Minnesota currently has one metro area – St. Cloud – in the Top 20 for the worst current outbreaks, averaging 154.2 cases per 100,000 people per day over the past two weeks.
That's high enough to rank it 12th nationally, with the table topped by two North Dakota cities: Minot (252.4) and Grand Forks (202.9).
Furthermore, four Minnesota cities feature on the NYT's table for "where cases are increasing the fastest," which suggests they may become the next major hotspots in the U.S.
No. 2 in that list is Fergus Falls, which has seen its cases increase from 290 to 665 in the space of a week.
Other cities in that list are Faribault-Northfield in 8th, which has seen cases go from 381 to 700; Rochester in 16th, where cases have gone from 747 to 1,558; and Mankato in 18th, where cases have risen from 516 to 882.
On Monday, the City of Fergus Falls' Chief of Public Safety Kile Bergren posted a lengthy message on Facebook calling on residents to take precautions for their own safety.
"The number of COVID-19 cases within our region are growing rapidly and will continue to grow into December," he wrote. "I have received information from the Minnesota Department of Health that our community’s infection rate has hit 5 percent and I am sure by the time I complete this communication will already be well its way to 10 percent.

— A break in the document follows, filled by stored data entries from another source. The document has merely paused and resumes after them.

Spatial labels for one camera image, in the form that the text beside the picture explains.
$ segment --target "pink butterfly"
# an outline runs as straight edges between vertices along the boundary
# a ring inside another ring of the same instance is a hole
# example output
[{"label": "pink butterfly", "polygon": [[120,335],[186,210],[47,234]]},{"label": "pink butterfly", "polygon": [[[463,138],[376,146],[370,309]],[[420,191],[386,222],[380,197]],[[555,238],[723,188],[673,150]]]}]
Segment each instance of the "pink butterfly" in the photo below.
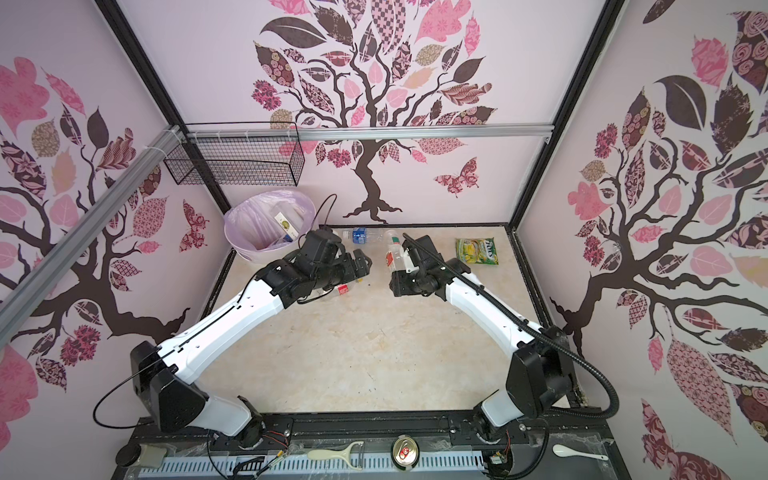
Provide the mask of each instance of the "pink butterfly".
[{"label": "pink butterfly", "polygon": [[205,220],[203,214],[196,214],[194,208],[186,200],[184,200],[184,216],[187,218],[187,223],[190,224],[190,229],[181,238],[179,251],[184,252],[192,247],[205,246],[205,236],[200,231],[205,230],[205,224],[210,220]]},{"label": "pink butterfly", "polygon": [[456,198],[458,198],[458,193],[464,190],[464,187],[478,186],[478,176],[475,174],[475,170],[477,169],[477,157],[475,157],[464,165],[462,172],[458,177],[454,177],[453,175],[439,175],[435,177],[435,181],[448,187],[448,192],[454,194]]}]

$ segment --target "yellow snack package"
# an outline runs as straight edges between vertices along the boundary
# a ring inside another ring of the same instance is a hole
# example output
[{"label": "yellow snack package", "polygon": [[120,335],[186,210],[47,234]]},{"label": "yellow snack package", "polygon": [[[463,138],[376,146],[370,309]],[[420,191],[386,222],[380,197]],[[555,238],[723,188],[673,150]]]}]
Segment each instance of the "yellow snack package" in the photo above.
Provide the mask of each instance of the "yellow snack package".
[{"label": "yellow snack package", "polygon": [[456,256],[464,263],[498,265],[496,244],[492,238],[457,238]]}]

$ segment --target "wire basket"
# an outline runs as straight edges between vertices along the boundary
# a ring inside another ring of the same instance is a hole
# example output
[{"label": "wire basket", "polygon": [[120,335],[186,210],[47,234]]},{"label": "wire basket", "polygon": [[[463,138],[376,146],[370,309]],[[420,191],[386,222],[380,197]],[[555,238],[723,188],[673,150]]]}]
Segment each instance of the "wire basket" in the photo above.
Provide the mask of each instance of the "wire basket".
[{"label": "wire basket", "polygon": [[269,135],[251,131],[246,136],[220,132],[215,136],[191,134],[165,158],[165,166],[178,185],[278,185],[296,187],[304,168],[296,124],[269,130]]}]

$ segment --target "beige table surface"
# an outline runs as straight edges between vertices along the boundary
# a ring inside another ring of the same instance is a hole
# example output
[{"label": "beige table surface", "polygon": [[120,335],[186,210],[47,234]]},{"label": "beige table surface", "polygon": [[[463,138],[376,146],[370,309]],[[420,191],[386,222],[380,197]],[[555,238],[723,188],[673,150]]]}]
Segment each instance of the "beige table surface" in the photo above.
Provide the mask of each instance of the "beige table surface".
[{"label": "beige table surface", "polygon": [[[494,237],[499,265],[470,265],[472,272],[536,321],[503,227],[403,231],[429,235],[446,259],[455,257],[457,237]],[[355,247],[373,260],[361,283],[268,319],[216,359],[198,383],[218,395],[243,395],[261,412],[470,409],[504,388],[509,361],[480,326],[435,295],[395,298],[386,245]],[[238,256],[216,308],[260,267]]]}]

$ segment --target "peeler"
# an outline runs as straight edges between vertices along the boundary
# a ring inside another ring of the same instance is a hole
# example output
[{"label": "peeler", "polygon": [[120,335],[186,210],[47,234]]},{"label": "peeler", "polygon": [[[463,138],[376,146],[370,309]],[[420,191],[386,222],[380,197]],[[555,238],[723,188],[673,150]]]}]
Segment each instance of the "peeler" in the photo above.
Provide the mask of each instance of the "peeler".
[{"label": "peeler", "polygon": [[[357,464],[361,465],[360,467],[356,467],[352,465],[352,463],[349,461],[350,454],[352,453],[352,447],[356,445],[360,445],[360,450],[358,452],[358,457],[357,457],[358,458]],[[333,460],[335,458],[340,458],[344,462],[346,462],[346,464],[349,465],[349,467],[352,470],[362,470],[362,453],[365,451],[365,449],[366,449],[366,443],[362,441],[358,441],[358,442],[350,443],[343,450],[326,450],[326,449],[309,450],[306,454],[306,457],[309,460],[320,460],[320,461]]]}]

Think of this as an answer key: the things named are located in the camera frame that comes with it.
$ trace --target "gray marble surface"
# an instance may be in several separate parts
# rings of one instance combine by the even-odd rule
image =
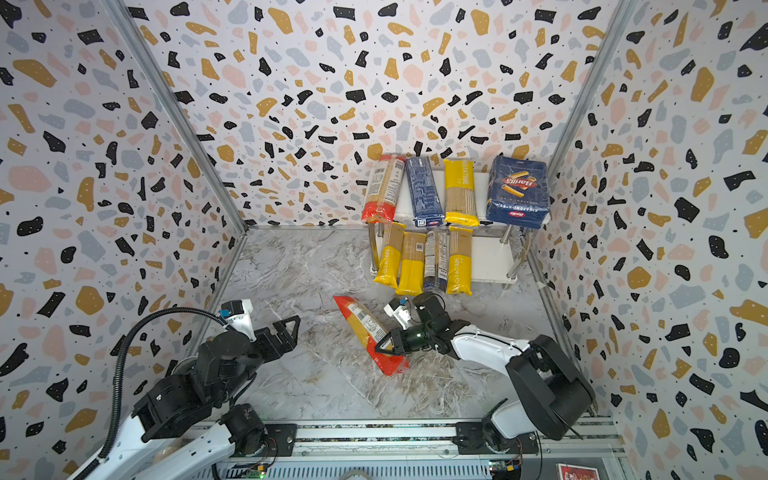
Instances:
[[[394,290],[374,283],[369,268],[364,230],[250,233],[224,300],[251,299],[255,328],[293,315],[302,323],[297,348],[262,366],[240,402],[263,419],[426,419],[477,418],[517,398],[501,373],[436,352],[413,353],[408,371],[383,375],[333,300],[350,295],[396,326],[382,309]],[[444,297],[451,317],[515,338],[552,335],[527,265],[509,290],[473,283],[472,291]]]

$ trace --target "wire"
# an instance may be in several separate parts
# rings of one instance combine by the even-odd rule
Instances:
[[[437,293],[435,293],[435,296],[438,297],[438,299],[440,300],[440,303],[442,303],[442,309],[445,310],[445,300],[443,300],[442,297]]]
[[[272,437],[270,437],[270,440],[272,440],[272,443],[275,444],[275,456],[272,458],[272,461],[270,462],[269,465],[267,465],[267,467],[271,467],[272,465],[275,465],[275,461],[277,460],[277,440],[273,439]]]
[[[538,436],[538,432],[536,432],[536,442],[538,442],[538,475],[536,475],[536,480],[539,480],[541,478],[541,469],[544,467],[544,453],[541,451],[541,439]]]
[[[248,382],[242,389],[240,389],[240,391],[234,397],[230,399],[230,408],[235,406],[235,404],[237,403],[237,399],[239,399],[240,396],[243,395],[245,391],[248,390],[250,386],[253,385],[253,382],[255,381],[256,381],[256,375],[254,375],[253,378],[250,380],[250,382]]]
[[[206,310],[192,308],[189,306],[173,306],[171,308],[158,310],[157,312],[150,313],[143,319],[139,320],[139,322],[134,325],[131,330],[128,331],[125,338],[123,338],[123,343],[120,344],[120,349],[118,350],[118,360],[114,366],[114,381],[112,386],[112,412],[109,420],[109,431],[107,432],[107,438],[104,440],[104,446],[101,447],[98,458],[95,458],[91,463],[83,468],[83,470],[78,474],[77,477],[75,477],[74,480],[84,480],[84,478],[87,478],[91,472],[93,472],[96,467],[98,467],[104,461],[104,459],[109,456],[109,452],[112,450],[115,440],[118,437],[118,429],[120,428],[120,411],[123,406],[123,371],[125,369],[125,358],[128,355],[128,347],[131,346],[131,342],[133,342],[134,337],[139,332],[139,330],[144,328],[145,325],[156,318],[159,318],[163,315],[170,315],[172,313],[196,313],[197,315],[201,315],[214,320],[227,330],[234,330],[234,328],[220,316],[216,316]]]
[[[518,455],[518,459],[520,460],[520,468],[523,466],[523,442],[520,441],[520,439],[515,438],[515,440],[518,441],[518,445],[520,445],[520,454]]]

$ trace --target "red and yellow pasta package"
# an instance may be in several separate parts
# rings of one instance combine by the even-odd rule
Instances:
[[[480,224],[475,199],[475,162],[445,161],[445,222],[466,227]]]
[[[405,168],[406,158],[402,155],[382,155],[373,162],[362,221],[391,222],[395,219],[395,207]]]
[[[402,241],[400,282],[395,293],[416,296],[424,292],[424,244],[426,233],[406,232]]]
[[[385,355],[374,350],[386,335],[386,331],[365,305],[350,296],[334,296],[333,299],[357,338],[365,346],[366,351],[384,375],[392,376],[395,373],[402,373],[408,368],[408,359],[404,356]],[[391,350],[392,342],[387,341],[382,348]]]
[[[472,295],[472,230],[461,227],[450,227],[450,230],[447,293]]]
[[[393,222],[384,226],[384,248],[379,262],[379,273],[373,279],[374,282],[397,288],[397,273],[400,271],[402,239],[405,233],[406,226],[402,223]]]

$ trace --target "barilla rigatoni box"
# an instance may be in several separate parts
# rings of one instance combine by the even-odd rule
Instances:
[[[497,156],[488,181],[488,220],[538,229],[548,213],[547,164]]]

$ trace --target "pasta package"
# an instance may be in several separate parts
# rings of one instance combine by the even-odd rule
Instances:
[[[333,299],[355,332],[355,336],[365,346],[366,351],[384,375],[392,376],[408,368],[408,360],[405,357],[377,353],[374,350],[386,335],[386,331],[365,305],[350,296],[334,296]],[[388,340],[382,345],[382,349],[391,350],[392,342]]]
[[[386,223],[395,219],[395,206],[405,168],[406,158],[402,155],[382,155],[373,163],[362,221]]]
[[[413,223],[417,227],[435,227],[442,225],[442,214],[437,186],[432,175],[429,157],[410,157],[406,159],[408,187],[413,205]]]
[[[549,213],[547,164],[497,156],[488,180],[488,220],[541,228]]]
[[[430,230],[424,249],[424,289],[448,288],[448,231]]]
[[[384,248],[379,262],[379,274],[373,279],[374,282],[397,288],[397,273],[400,269],[402,238],[405,232],[406,226],[402,223],[392,222],[384,226]]]
[[[445,161],[445,221],[466,227],[477,227],[475,200],[475,162],[470,160]]]
[[[395,293],[416,296],[424,291],[424,244],[426,233],[406,232],[402,240],[400,283]]]
[[[450,227],[450,230],[447,293],[472,295],[472,230],[461,227]]]

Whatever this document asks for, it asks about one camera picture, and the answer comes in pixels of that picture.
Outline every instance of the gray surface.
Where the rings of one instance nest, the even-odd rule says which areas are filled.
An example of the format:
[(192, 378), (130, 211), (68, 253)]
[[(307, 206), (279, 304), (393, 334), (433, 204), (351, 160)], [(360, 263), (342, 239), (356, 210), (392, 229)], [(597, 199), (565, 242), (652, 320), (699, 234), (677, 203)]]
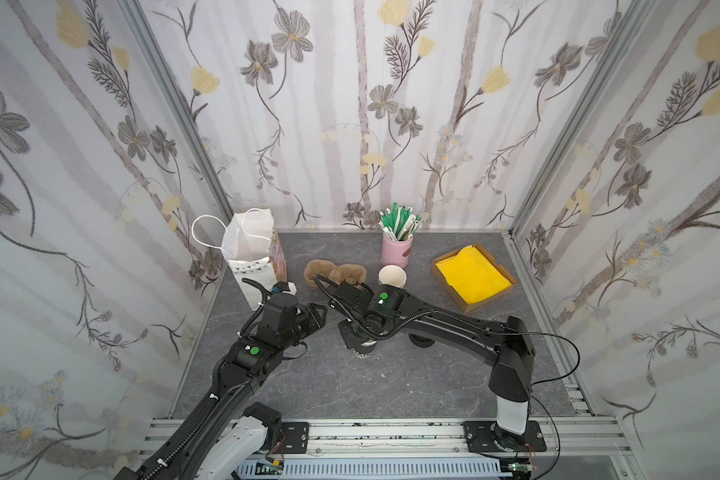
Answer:
[[(361, 264), (368, 270), (368, 283), (378, 285), (381, 235), (375, 232), (341, 234), (280, 234), (288, 263), (288, 279), (296, 283), (300, 302), (326, 298), (303, 279), (304, 267), (315, 258), (334, 264)], [(517, 278), (500, 234), (416, 234), (411, 260), (405, 268), (405, 289), (426, 302), (447, 310), (456, 303), (438, 284), (430, 265), (432, 259), (462, 246), (480, 243)], [(240, 326), (251, 314), (248, 303), (231, 274), (224, 276), (208, 325), (200, 338), (180, 394), (174, 418), (185, 418), (210, 387), (213, 366), (237, 338)], [(514, 315), (525, 321), (528, 331), (539, 331), (538, 322), (521, 284), (505, 296), (470, 312), (477, 318), (504, 320)], [(326, 327), (310, 336), (308, 353), (284, 362), (261, 390), (249, 401), (262, 402), (279, 410), (284, 418), (337, 417), (470, 417), (495, 416), (496, 397), (488, 389), (490, 368), (465, 352), (435, 343), (422, 349), (405, 334), (380, 342), (369, 358), (359, 359), (346, 350), (336, 324), (339, 314), (330, 311)], [(547, 343), (533, 338), (536, 347), (534, 380), (558, 376)], [(296, 356), (303, 347), (296, 347)], [(561, 381), (534, 388), (550, 413), (572, 416)], [(531, 403), (535, 415), (544, 412)]]

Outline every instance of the wall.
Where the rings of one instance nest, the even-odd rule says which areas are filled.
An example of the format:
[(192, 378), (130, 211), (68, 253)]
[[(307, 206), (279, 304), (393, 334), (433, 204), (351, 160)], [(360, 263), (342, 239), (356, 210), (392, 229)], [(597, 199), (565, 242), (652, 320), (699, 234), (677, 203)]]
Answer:
[(192, 170), (114, 2), (0, 2), (0, 478), (112, 478), (166, 414), (220, 273)]
[(298, 228), (508, 227), (627, 4), (141, 1), (232, 206)]
[(658, 3), (517, 239), (649, 478), (720, 478), (720, 2)]

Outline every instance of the cardboard box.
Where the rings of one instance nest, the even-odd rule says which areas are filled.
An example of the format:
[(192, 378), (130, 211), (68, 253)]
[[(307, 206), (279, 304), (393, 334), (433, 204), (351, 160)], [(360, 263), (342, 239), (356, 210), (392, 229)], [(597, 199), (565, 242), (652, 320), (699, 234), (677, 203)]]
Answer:
[(477, 303), (467, 303), (463, 298), (461, 298), (461, 295), (458, 294), (458, 292), (456, 291), (456, 289), (453, 288), (452, 286), (450, 286), (447, 281), (445, 281), (445, 276), (443, 276), (442, 272), (440, 271), (440, 269), (439, 269), (438, 266), (437, 266), (437, 262), (439, 262), (439, 261), (441, 261), (441, 260), (445, 260), (446, 258), (451, 258), (452, 256), (458, 254), (458, 253), (461, 251), (461, 248), (458, 249), (458, 250), (454, 250), (454, 251), (452, 251), (452, 252), (450, 252), (450, 253), (448, 253), (448, 254), (439, 256), (438, 258), (432, 260), (432, 274), (434, 275), (435, 278), (438, 279), (438, 282), (440, 282), (440, 284), (443, 286), (443, 288), (445, 288), (445, 290), (448, 292), (448, 294), (451, 296), (451, 298), (454, 300), (454, 302), (456, 302), (456, 304), (458, 305), (459, 309), (460, 309), (462, 312), (464, 312), (464, 313), (466, 313), (466, 312), (471, 312), (472, 310), (475, 310), (475, 309), (477, 309), (477, 308), (480, 308), (481, 306), (485, 305), (486, 303), (488, 303), (488, 302), (490, 302), (490, 301), (492, 301), (492, 300), (496, 300), (497, 298), (499, 298), (499, 297), (502, 296), (502, 295), (506, 295), (507, 293), (509, 293), (510, 291), (512, 291), (512, 287), (514, 287), (515, 284), (517, 283), (517, 281), (514, 279), (514, 277), (512, 277), (512, 275), (507, 271), (506, 268), (504, 268), (503, 265), (496, 263), (496, 259), (494, 258), (494, 256), (491, 255), (491, 254), (488, 252), (488, 250), (485, 249), (485, 247), (483, 247), (483, 246), (480, 245), (480, 244), (472, 244), (472, 246), (473, 246), (474, 248), (478, 249), (478, 251), (479, 251), (485, 258), (488, 259), (488, 261), (490, 262), (491, 265), (493, 265), (493, 266), (496, 267), (496, 270), (498, 270), (499, 273), (500, 273), (501, 275), (503, 275), (504, 278), (506, 278), (506, 279), (509, 281), (509, 283), (511, 283), (511, 285), (509, 285), (509, 287), (507, 287), (506, 289), (502, 290), (501, 292), (499, 292), (499, 293), (497, 293), (497, 294), (495, 294), (495, 295), (492, 295), (492, 296), (490, 296), (489, 298), (487, 298), (487, 299), (485, 299), (485, 300), (482, 300), (481, 302), (477, 302)]

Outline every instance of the gift bag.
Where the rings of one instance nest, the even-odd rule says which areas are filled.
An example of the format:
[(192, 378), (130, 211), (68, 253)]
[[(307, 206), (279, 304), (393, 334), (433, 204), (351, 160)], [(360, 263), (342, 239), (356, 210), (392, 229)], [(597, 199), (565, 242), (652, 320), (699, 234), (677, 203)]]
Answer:
[(192, 238), (201, 245), (221, 250), (251, 310), (256, 310), (262, 301), (262, 294), (257, 288), (243, 283), (243, 278), (255, 280), (267, 289), (271, 289), (275, 283), (287, 281), (286, 257), (282, 253), (272, 212), (269, 208), (251, 208), (244, 214), (233, 216), (232, 222), (224, 225), (221, 246), (204, 244), (195, 236), (195, 223), (204, 216), (224, 225), (215, 216), (198, 216), (192, 222)]

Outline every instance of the stack of yellow napkins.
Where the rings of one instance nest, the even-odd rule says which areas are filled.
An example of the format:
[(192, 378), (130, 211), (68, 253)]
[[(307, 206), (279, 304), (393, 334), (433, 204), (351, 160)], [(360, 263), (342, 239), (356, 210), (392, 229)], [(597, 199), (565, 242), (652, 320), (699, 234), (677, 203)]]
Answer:
[(472, 245), (465, 246), (458, 254), (440, 260), (435, 265), (446, 282), (467, 303), (481, 302), (512, 285), (480, 250)]

"As high as the number of cases are today in our region, there appears to be a good chance that they will double by the first week in December.nI feel it is important that we continue to provide relevant and timely information to the public in a manner that is most transparent so that you can make informed decisions about your own health and well being.
"I feel now is the time if you are a person that is most vulnerable to the virus, that you start to take extra precautions for you own health and safety. I also write to the majority of the community who may not be at as much risk, to start increasing your efforts to help protect all within our city.
"The most common source of transmission is currently being linked to small social gatherings. Wearing a mask, washing hands, social distancing, and regular cleaning and disinfecting of surfaces in your home and work environment are crucial during the next 30 days. I am a firm believer in keeping our community open during this time and equally committed that we take these simple steps to help protect those who need it the most. Regardless of what your beliefs are about the illness, find your motivation to do your part in keeping our community open and safe."